### WHAT THE EXERCISE ASKS
Could you restate word for word only the lines below from the one holding "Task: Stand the" to the one holding "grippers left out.", inclusive, and leave out the pictures?

[Recorded data]
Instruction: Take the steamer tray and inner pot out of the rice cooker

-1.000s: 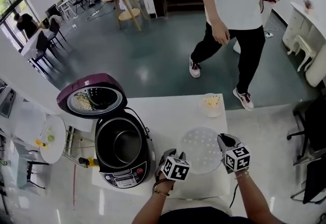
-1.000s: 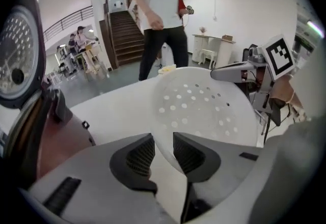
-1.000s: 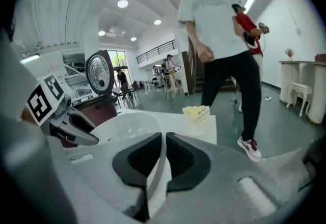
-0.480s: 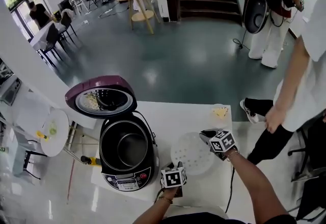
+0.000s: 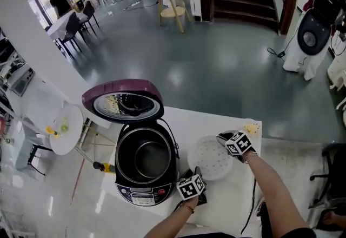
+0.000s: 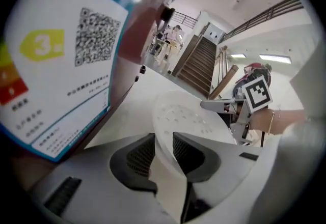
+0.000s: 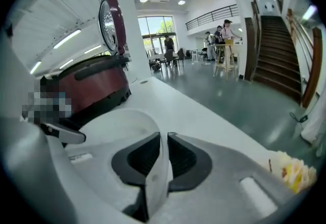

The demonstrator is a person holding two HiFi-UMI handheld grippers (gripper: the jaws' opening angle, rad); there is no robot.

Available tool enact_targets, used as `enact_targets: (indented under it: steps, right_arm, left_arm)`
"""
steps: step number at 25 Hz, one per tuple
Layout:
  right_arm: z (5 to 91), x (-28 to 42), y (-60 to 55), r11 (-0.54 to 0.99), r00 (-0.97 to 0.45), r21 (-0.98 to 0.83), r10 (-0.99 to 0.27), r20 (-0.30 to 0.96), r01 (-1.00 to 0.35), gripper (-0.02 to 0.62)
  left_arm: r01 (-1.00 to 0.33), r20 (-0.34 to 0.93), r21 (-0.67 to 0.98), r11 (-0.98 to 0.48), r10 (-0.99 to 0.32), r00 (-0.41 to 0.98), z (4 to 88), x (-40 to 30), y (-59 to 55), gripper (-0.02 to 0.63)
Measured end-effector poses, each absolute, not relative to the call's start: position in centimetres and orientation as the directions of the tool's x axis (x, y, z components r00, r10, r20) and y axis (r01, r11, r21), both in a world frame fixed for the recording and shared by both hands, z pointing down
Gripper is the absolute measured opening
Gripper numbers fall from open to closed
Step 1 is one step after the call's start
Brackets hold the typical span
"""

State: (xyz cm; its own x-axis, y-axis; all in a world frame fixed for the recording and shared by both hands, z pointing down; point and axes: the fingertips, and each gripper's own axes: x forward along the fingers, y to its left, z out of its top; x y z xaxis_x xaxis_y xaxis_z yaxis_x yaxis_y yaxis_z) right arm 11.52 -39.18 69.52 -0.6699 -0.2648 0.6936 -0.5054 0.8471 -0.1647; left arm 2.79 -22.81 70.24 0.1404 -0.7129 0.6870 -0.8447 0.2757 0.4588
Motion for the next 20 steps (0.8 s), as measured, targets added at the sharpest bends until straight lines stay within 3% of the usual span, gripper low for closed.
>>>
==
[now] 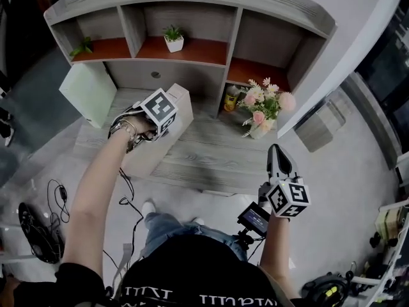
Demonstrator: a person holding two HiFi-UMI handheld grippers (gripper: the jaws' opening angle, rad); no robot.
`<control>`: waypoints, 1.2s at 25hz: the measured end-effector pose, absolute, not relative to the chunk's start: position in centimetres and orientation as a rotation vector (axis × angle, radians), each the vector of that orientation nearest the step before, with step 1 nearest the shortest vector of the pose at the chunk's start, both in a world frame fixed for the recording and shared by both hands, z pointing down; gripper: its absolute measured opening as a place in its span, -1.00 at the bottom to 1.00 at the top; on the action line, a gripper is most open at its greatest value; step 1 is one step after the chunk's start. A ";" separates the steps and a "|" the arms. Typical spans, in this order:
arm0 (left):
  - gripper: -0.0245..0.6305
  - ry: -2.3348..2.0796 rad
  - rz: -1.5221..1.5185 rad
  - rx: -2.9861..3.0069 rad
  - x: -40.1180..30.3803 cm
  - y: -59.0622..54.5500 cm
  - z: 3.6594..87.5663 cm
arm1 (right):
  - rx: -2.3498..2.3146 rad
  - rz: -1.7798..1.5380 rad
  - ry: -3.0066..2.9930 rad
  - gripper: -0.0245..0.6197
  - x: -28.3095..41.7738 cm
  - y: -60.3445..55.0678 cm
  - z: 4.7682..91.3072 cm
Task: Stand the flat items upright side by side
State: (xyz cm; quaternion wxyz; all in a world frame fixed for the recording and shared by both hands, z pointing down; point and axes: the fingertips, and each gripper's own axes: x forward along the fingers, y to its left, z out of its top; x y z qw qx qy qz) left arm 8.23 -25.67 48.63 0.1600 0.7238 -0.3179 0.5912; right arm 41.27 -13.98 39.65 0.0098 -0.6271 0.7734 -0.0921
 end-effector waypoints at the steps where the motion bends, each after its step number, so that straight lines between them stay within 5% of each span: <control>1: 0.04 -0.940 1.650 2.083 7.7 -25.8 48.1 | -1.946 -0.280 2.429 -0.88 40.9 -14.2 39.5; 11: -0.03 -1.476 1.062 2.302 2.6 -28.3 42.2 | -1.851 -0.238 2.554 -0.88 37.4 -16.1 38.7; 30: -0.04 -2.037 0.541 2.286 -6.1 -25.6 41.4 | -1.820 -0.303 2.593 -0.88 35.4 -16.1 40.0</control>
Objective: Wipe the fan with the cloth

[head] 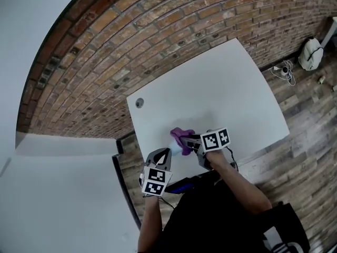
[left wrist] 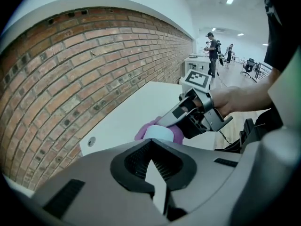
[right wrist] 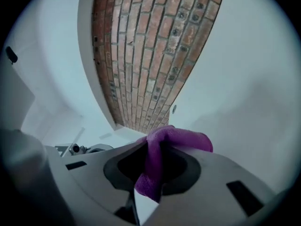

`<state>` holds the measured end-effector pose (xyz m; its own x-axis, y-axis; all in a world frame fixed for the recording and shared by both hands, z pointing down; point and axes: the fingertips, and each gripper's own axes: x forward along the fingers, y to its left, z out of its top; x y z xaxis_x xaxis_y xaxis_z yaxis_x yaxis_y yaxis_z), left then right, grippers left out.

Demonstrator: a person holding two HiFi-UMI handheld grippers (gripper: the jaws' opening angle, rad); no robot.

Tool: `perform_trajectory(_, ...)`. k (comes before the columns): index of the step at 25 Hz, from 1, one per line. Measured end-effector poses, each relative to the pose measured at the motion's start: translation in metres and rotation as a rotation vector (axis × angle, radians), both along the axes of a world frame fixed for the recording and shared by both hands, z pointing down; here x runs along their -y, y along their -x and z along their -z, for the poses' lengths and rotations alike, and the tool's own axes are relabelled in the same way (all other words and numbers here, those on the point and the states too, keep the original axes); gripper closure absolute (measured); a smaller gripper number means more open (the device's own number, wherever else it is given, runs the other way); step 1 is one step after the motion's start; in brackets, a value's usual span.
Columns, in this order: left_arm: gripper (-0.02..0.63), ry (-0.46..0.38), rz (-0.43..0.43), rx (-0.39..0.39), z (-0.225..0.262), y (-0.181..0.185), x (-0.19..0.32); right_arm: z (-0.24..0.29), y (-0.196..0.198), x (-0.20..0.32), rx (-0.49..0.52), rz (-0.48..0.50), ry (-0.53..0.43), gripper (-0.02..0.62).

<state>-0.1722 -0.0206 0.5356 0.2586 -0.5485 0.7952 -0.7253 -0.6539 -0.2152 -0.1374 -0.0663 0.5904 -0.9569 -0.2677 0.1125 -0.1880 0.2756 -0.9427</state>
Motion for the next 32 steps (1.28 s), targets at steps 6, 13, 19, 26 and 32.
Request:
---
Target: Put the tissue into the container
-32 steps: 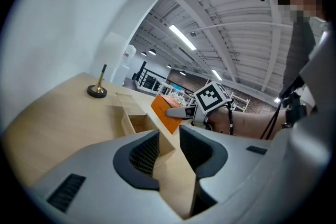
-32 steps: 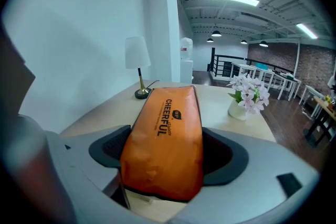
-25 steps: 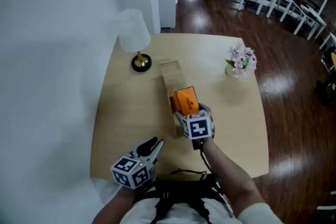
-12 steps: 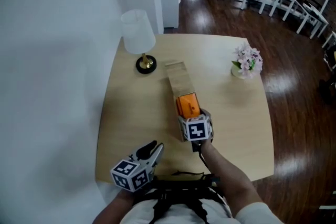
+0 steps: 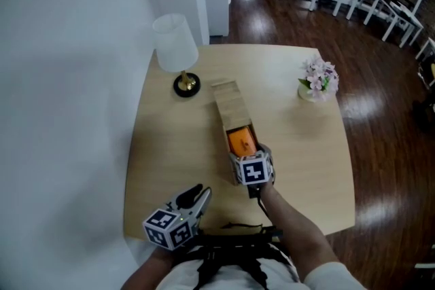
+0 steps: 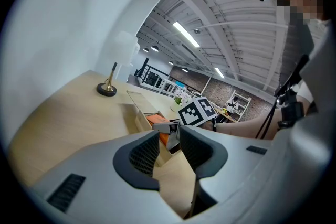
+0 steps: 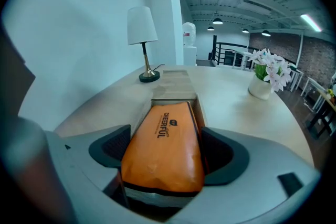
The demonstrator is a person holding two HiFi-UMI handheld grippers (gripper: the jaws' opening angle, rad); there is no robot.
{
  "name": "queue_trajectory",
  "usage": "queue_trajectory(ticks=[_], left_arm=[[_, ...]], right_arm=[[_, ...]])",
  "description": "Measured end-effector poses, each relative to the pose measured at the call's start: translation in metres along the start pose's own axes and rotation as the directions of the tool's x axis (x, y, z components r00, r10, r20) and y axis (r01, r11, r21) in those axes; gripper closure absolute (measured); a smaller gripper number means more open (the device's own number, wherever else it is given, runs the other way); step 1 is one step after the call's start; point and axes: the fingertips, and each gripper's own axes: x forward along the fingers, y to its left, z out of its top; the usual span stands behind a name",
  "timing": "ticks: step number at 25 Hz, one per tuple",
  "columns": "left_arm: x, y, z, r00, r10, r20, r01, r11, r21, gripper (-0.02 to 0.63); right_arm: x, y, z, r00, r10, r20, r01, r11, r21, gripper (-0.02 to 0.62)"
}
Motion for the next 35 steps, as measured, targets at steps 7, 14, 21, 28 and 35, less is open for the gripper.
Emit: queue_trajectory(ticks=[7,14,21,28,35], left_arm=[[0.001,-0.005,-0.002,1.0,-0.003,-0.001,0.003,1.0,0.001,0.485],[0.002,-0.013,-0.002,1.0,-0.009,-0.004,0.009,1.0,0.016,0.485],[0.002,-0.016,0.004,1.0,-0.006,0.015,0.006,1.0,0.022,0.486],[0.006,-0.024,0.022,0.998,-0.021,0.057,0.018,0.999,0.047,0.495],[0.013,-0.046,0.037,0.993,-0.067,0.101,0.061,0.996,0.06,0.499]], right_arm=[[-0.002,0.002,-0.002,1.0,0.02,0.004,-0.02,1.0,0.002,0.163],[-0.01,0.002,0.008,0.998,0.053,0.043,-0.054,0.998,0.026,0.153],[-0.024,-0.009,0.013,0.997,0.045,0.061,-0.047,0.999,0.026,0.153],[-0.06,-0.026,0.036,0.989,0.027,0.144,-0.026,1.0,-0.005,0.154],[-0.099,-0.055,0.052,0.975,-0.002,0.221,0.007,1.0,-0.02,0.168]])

### RESULT
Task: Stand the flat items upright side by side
State: (xyz cm; quaternion wxyz; all in a world frame fixed for the recording and shared by both hands, z pointing down; point and axes: the fingertips, and each gripper's own axes: x forward along the fingers, y to its left, z out of its top; x y z qw qx qy qz) left arm 8.23 -25.67 48.63 0.1600 0.7238 -0.3179 0.5912; right arm 41.27 -13.98 39.65 0.0098 -0.6271 0.7734 -0.0921
 end-effector waypoints at the steps where the motion bends, each after its step number, so that straight lines between them stay within 5% of each span: <control>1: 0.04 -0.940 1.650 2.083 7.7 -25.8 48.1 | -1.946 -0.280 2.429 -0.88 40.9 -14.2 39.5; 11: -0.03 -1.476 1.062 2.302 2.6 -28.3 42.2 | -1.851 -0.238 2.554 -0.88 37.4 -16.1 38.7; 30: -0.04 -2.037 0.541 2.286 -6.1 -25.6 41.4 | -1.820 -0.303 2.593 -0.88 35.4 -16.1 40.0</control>
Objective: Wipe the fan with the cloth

[head] 
[left wrist] 
[right wrist] 

`<state>` holds the measured end-effector pose (xyz m; its own x-axis, y-axis; all in a world frame fixed for the recording and shared by both hands, z pointing down; point and axes: the fingertips, and each gripper's own axes: x forward along the fingers, y to its left, z out of its top; x y z xaxis_x xaxis_y xaxis_z yaxis_x yaxis_y yaxis_z), left then right, grippers left out.

The response to this exercise is now finished.